The larger the telescope’s aperture, the more light and details it collects. You’ll see more details in the astro objects that can be seen in smaller telescopes plus be able to spot objects that are too faint to be visible in the smaller instruments.

Just how much difference does it make? A fair bit!

Here’s some examples, the 70mm main lens on the Celestron StarSense Explorer LT 70 AZ ($329) collects about 100 times as much light as your eye. The 80mm from lens on LT 80 AZ model ($329) has a main lens that’s only 10mm in diameter larger but collects about 130 times as much light as your eye or 30% more than the 70mm.  It means brighter, sharper crisper views. The 114mm Meade Polaris collects approx. 262 times as much light as your eye and the 127mm Meade Polaris about 330 times.

Our general advice is to get the largest telescope within your budget that you can move around easily.

Why aren’t you talking about magnification?

The eyepiece is the part of the telescope that magnifies the view.  By changing the eyepiece, you can change the magnification of the telescope – for example you might want a higher magnification to see finer details of the craters on the Moon or details on Jupiter.  Many beginners’ telescopes have more than one eyepiece to let you change magnification. You can also purchase additional eyepieces and Barlows from BINTEL to change magnification.

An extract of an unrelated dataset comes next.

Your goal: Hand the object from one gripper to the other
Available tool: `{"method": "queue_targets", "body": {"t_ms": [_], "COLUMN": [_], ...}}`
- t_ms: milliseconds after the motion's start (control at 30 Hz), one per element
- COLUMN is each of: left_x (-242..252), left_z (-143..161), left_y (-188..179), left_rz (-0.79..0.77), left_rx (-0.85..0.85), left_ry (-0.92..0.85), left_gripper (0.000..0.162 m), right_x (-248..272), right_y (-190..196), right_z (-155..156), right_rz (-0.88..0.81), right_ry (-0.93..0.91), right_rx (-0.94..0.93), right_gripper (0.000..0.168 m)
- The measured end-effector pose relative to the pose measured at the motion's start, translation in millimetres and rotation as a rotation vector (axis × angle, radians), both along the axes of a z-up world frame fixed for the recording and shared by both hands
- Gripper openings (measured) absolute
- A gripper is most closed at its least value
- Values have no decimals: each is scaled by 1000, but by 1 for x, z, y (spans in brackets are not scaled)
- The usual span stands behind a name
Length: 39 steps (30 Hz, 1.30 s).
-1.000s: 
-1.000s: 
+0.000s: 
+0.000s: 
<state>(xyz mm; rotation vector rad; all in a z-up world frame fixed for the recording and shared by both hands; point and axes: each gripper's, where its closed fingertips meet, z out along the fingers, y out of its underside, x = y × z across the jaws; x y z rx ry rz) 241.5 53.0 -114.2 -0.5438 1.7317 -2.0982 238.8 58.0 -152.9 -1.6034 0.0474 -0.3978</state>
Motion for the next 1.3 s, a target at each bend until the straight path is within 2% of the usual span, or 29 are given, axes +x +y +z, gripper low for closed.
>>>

Bintel Superview Eyepieces (1.25 and 2 Inch)

However, while an eyepiece magnifies your view, ultimately the details and clarity in what you see results from the telescope’s main lens or mirror.  There’s a limit to have much you increase the magnification and not end up seeing any more detail. Astronomers often will use lower power magnification to observer a wider field of view.

The bottom line is that magnification is only part of a telescope’s performance. The aperture is the most important measure of how a telescope is.

BINTEL strongly suggests you should avoid any telescope advertised or promoted based on the number of times it magnifies. It’s not an accurate indicator of a telescope’s abilities.